Transcribe exactly the lines from the one containing "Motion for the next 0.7" through the end of the entries, including both the first and the last, and nothing else.

Stored data entries:
BEGIN
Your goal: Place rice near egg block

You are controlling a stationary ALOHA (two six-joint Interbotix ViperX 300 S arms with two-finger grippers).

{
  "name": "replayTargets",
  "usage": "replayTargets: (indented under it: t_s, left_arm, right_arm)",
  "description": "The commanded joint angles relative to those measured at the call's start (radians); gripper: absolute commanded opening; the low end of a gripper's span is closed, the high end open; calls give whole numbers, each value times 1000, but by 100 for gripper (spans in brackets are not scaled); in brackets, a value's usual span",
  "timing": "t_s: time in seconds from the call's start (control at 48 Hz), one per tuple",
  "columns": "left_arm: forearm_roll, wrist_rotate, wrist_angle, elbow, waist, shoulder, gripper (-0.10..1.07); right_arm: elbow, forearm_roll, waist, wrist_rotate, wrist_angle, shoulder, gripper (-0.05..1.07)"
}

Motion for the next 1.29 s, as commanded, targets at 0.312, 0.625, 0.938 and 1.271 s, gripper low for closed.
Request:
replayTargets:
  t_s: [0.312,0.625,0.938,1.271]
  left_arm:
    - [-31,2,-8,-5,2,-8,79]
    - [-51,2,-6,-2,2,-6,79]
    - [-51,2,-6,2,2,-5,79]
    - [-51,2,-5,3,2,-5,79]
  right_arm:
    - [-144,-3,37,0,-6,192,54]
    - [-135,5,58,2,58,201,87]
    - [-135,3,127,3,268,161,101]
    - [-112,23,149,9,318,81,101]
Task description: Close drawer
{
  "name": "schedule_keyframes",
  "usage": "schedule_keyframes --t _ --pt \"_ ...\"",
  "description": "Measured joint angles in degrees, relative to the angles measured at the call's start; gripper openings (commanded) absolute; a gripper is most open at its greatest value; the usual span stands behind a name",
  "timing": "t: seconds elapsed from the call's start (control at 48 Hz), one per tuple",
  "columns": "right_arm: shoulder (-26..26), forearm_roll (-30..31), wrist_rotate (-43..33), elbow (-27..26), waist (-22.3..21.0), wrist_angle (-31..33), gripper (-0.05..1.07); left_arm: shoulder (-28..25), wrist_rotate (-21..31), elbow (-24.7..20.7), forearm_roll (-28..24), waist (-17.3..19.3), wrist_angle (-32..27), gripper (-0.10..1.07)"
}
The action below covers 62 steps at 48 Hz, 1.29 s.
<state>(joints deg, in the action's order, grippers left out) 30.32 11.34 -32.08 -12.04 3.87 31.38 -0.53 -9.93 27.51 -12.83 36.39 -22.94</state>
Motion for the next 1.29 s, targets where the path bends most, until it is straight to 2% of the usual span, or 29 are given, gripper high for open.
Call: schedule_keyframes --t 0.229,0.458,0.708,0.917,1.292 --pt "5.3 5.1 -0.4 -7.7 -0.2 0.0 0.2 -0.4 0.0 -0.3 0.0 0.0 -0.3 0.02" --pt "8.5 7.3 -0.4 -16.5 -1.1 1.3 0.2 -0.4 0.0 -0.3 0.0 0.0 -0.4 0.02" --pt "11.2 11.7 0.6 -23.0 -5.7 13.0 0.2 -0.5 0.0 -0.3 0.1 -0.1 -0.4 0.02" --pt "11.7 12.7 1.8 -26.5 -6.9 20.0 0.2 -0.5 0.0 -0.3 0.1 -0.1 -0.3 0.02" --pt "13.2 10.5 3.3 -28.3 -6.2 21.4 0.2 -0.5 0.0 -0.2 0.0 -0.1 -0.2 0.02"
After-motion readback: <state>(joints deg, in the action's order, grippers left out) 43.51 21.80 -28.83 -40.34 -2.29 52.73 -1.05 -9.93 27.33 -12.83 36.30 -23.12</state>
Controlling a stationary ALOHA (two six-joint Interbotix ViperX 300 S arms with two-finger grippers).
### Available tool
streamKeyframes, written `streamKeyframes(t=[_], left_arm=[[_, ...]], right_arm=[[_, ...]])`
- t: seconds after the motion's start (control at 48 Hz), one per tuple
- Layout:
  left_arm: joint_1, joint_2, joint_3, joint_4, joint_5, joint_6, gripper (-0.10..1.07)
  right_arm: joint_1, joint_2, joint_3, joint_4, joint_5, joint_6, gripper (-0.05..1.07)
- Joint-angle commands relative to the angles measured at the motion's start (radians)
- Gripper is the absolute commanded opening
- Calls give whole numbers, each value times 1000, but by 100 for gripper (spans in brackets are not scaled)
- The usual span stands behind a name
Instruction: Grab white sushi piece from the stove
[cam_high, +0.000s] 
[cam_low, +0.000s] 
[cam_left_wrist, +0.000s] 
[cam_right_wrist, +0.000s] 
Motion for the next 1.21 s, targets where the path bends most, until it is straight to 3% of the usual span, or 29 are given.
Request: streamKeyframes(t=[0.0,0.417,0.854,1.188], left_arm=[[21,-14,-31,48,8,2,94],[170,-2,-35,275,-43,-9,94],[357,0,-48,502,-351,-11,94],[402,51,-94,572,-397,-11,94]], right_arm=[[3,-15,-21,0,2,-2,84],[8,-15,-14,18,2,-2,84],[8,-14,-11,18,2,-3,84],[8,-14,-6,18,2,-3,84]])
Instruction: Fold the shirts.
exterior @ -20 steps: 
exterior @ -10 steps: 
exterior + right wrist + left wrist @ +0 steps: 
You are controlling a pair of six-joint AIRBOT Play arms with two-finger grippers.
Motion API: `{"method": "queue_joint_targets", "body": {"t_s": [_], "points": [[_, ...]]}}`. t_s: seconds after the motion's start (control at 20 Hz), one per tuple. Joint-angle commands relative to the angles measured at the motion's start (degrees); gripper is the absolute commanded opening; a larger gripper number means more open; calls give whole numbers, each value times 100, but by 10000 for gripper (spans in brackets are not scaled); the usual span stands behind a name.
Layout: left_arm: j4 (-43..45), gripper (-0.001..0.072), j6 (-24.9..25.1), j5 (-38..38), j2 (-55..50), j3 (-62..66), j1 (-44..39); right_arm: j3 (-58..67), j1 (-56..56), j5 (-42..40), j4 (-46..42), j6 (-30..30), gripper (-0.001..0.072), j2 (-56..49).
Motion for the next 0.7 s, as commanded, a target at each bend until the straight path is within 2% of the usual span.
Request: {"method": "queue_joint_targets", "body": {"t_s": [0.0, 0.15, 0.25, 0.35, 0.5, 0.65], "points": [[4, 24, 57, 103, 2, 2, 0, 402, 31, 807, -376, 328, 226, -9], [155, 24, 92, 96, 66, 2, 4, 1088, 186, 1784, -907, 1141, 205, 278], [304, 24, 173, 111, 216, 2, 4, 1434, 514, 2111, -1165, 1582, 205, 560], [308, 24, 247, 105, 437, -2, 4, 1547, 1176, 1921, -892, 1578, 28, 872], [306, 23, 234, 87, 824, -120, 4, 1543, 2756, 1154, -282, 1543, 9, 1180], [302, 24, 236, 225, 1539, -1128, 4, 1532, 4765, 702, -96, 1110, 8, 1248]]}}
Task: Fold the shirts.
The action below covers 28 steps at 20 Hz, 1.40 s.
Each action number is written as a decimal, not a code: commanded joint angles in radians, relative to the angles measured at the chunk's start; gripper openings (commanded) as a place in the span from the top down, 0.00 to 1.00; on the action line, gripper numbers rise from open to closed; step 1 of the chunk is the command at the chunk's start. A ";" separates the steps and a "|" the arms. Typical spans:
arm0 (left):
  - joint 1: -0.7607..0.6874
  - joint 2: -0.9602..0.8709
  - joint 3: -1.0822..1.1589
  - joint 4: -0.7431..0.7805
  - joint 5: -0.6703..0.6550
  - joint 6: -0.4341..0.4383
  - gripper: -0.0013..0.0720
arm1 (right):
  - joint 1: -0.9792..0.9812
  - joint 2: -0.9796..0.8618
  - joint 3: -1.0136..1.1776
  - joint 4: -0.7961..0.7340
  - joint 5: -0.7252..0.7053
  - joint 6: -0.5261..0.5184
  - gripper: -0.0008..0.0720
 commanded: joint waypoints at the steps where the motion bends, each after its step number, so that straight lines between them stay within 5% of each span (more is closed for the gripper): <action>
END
→ **Expected answer**:
Motion for the next 0.7 s, as commanded, a target at each bend until the straight path is within 2% of the usual span.
Request: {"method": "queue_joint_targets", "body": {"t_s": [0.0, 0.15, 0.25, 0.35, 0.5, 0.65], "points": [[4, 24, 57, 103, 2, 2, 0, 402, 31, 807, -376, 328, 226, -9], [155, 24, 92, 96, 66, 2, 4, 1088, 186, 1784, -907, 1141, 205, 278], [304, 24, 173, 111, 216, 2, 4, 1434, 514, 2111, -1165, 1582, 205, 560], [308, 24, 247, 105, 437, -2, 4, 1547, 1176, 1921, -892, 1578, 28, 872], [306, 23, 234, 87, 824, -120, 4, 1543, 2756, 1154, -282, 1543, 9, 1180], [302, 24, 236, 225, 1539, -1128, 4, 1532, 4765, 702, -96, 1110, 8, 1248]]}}
Task: Fold the shirts.
The action below covers 28 steps at 20 Hz, 1.40 s.
Each action number is written as a decimal, not a code: commanded joint angles in radians, relative to the angles measured at the chunk's start; gripper openings (commanded) as a place in the span from the top down, 0.00 to 1.00; on the action line, gripper numbers rise from open to closed; step 1 of the chunk is the command at the chunk's start. A ";" separates the steps and a "|" the arms. Typical spans:
arm0 (left):
  - joint 1: -0.7607..0.6874
  - joint 2: -0.9602..0.8709
  - joint 3: -1.0822..1.1589
  - joint 4: -0.7431..0.7805
  - joint 5: -0.6703..0.6550
  - joint 6: -0.4341..0.4383
  - gripper: -0.0013..0.0720
arm1 (right):
  - joint 1: -0.9792..0.9812
  - joint 2: -0.9796..0.8618
  - joint 3: -1.0136..1.1776
  - joint 4: -0.7961..0.7340
  - joint 5: -0.7252..0.7053
  - joint 6: -0.5261..0.5184
  - gripper: -0.0008..0.0720
 commanded: joint waypoints at the steps where the motion bends, each after its step number, so that straight lines between them stay within 5% of each span (more is closed for the gripper): <action>

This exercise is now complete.